Agile Analytics with Amazon Redshift

Nick Corbett is a Big Data Consultant for AWS Professional Services

What makes outstanding business intelligence (BI)? It needs to be accurate and up-to-date, but this alone won’t differentiate a solution. Perhaps a better measure is to consider the reaction you get when your latest report or metric is released to the business. Good BI excites:  it prompts new ways of thinking and new ideas that, more often than not, require change to support. Businesses are constantly looking to evolve, to use their BI to gain insight and competitive advantage. Truly outstanding BI is agile enough to keep pace with this demand.

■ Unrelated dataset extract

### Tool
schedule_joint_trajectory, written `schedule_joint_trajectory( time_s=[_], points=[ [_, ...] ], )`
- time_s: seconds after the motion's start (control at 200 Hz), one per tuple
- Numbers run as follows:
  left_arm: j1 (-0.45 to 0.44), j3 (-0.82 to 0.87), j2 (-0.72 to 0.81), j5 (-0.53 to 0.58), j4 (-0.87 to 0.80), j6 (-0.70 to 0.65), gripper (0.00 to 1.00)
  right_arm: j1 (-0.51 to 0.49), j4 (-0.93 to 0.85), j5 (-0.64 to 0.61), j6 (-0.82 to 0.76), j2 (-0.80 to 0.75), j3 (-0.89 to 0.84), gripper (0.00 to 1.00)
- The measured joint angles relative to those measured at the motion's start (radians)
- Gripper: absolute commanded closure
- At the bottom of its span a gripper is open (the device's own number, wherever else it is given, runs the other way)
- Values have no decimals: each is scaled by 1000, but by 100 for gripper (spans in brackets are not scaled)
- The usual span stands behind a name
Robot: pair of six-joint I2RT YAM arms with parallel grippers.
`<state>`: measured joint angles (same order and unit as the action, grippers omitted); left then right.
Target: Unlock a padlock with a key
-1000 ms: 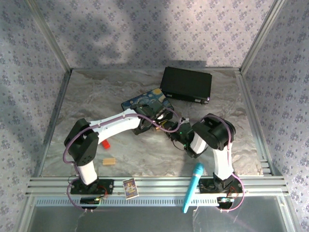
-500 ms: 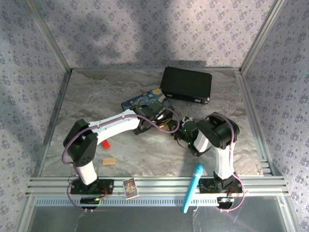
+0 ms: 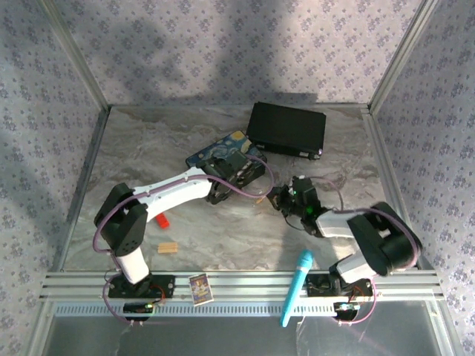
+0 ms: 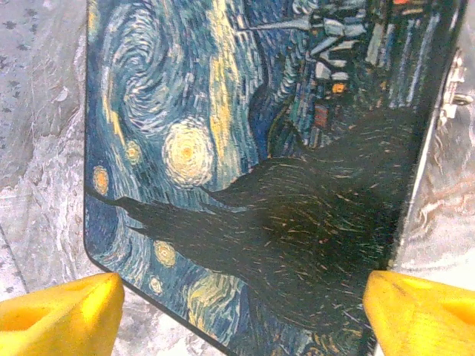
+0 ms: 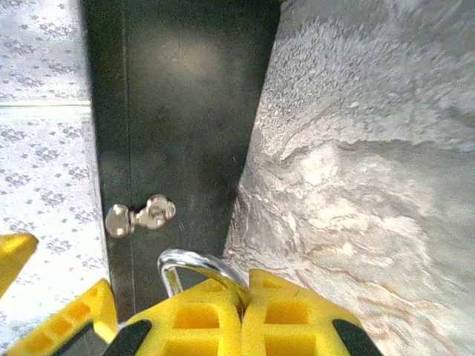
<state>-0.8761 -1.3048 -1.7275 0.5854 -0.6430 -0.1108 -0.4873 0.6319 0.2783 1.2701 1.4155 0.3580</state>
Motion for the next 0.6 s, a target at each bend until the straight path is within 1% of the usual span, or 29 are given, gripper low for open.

In this post, I show you how your Amazon Redshift data warehouse can be agile. To do this, you need to adopt a continuous delivery (CD) approach that draws on many of the tools and techniques already successfully used by software engineers. CD focuses on automating the release process, allowing quick and frequent deployments to production whilst ensuring quality is maintained. In return, you will enjoy many benefits; for example, you can identify issues quickly, and those that you do find are likely to be less complex.  By shortening your release cycle, you can respond to requests from your business more quickly.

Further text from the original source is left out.